__What is expected__: Transcribe everything in the listing as written, and let no image into the copy.

__Supplied material__:
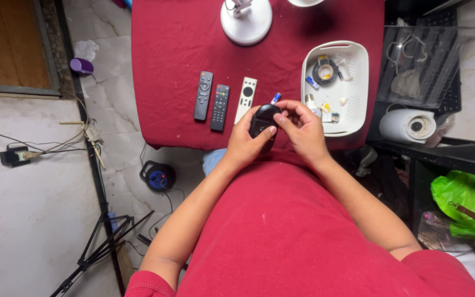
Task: The person is checking batteries in multiple remote controls and a computer mouse, then tests and replaces a light bulb in a desk lamp.
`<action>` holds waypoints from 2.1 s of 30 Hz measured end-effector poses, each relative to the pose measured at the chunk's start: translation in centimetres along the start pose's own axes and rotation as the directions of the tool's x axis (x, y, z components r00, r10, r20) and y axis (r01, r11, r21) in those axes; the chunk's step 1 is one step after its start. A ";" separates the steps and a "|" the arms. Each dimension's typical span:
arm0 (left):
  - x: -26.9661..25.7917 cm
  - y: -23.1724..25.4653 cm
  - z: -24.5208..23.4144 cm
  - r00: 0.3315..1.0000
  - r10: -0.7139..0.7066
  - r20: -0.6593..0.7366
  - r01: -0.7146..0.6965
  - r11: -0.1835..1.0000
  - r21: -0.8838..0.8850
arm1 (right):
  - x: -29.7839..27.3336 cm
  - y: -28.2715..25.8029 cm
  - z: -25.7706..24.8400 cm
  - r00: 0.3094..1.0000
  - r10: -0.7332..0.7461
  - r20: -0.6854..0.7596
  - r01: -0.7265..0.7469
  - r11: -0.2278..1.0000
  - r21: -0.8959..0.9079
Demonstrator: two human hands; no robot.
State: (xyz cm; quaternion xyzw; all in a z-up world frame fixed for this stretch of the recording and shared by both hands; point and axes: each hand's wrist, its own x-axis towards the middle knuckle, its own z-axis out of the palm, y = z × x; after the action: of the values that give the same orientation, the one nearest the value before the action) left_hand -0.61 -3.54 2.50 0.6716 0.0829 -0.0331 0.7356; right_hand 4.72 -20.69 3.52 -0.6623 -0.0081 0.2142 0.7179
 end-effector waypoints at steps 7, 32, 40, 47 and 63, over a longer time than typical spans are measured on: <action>0.0 -1.3 0.1 1.000 -0.013 0.009 0.013 1.000 0.013 | -0.4 -2.4 0.1 0.975 -0.208 0.073 0.221 0.905 -0.363; 0.6 -4.2 -2.9 0.978 -0.196 -0.069 0.207 0.948 0.241 | 5.8 0.4 -0.7 0.999 -0.009 0.053 0.043 0.716 -0.697; -1.5 -5.9 -5.1 0.965 -0.256 -0.055 0.262 0.952 0.157 | 9.7 5.7 0.5 0.957 -0.282 0.073 0.200 0.453 -0.868; -1.4 -5.9 -5.1 0.957 -0.282 -0.061 0.289 0.935 0.207 | 9.3 9.5 1.6 0.967 -0.216 0.134 0.198 0.313 -0.929; 2.7 -4.9 -2.8 0.902 -0.430 0.042 0.421 0.897 0.135 | 7.3 2.9 -6.4 0.876 -0.385 -0.292 0.163 0.805 -0.571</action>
State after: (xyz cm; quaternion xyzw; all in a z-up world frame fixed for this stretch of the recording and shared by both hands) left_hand 1.04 -1.10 -3.04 0.6795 0.1993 -0.2219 0.6703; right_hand 12.38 -24.37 -2.00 -0.8545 -0.0199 -0.0424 0.5173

__Result of the exercise__:
Task: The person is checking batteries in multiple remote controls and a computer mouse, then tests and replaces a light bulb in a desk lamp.
`<action>` holds waypoints from 2.1 s of 30 Hz measured end-effector poses, each relative to the pose measured at the chunk's start: translation in centimetres along the start pose's own axes and rotation as the directions of the tool's x axis (x, y, z components r00, r10, r20) and y axis (r01, r11, r21) in those axes; the chunk's step 1 is one step after its start. A ";" separates the steps and a "|" the arms. Each dimension's typical span:
arm0 (left):
  - x: -26.9661..25.7917 cm
  - y: -23.1724..25.4653 cm
  - z: -24.5208..23.4144 cm
  - r00: 0.3315..1.0000
  - r10: -0.7139..0.7066
  - r20: -0.6593..0.7366
  - r01: -0.7146..0.6965
  - r11: -0.1835..1.0000
  - r21: -0.8838..0.8850
arm1 (right):
  - x: -29.7839..27.3336 cm
  - y: -28.2715..25.8029 cm
  - z: -25.7706..24.8400 cm
  - r00: 0.3094..1.0000
  - r10: -0.7332..0.7461
  - r20: -0.6854..0.7596
  - r01: -0.7265..0.7469
  - r11: -0.2278..1.0000
  - r21: -0.8959..0.9079
Demonstrator: two human hands; no robot.
State: (xyz cm; quaternion xyzw; all in a z-up world frame fixed for this stretch of the recording and shared by both hands; point and axes: each hand's wrist, its own x-axis towards the middle knuckle, its own z-axis out of the palm, y = z × x; after the action: of the values that give the same orientation, the one nearest the value before the action) left_hand -0.61 -3.54 2.50 0.6716 0.0829 -0.0331 0.7356; right_hand 4.72 -20.69 3.52 -0.6623 -0.0081 0.2142 0.7179
 end-effector waypoints at steps 7, 32, 40, 47 and 63, over a longer time than typical spans are measured on: <action>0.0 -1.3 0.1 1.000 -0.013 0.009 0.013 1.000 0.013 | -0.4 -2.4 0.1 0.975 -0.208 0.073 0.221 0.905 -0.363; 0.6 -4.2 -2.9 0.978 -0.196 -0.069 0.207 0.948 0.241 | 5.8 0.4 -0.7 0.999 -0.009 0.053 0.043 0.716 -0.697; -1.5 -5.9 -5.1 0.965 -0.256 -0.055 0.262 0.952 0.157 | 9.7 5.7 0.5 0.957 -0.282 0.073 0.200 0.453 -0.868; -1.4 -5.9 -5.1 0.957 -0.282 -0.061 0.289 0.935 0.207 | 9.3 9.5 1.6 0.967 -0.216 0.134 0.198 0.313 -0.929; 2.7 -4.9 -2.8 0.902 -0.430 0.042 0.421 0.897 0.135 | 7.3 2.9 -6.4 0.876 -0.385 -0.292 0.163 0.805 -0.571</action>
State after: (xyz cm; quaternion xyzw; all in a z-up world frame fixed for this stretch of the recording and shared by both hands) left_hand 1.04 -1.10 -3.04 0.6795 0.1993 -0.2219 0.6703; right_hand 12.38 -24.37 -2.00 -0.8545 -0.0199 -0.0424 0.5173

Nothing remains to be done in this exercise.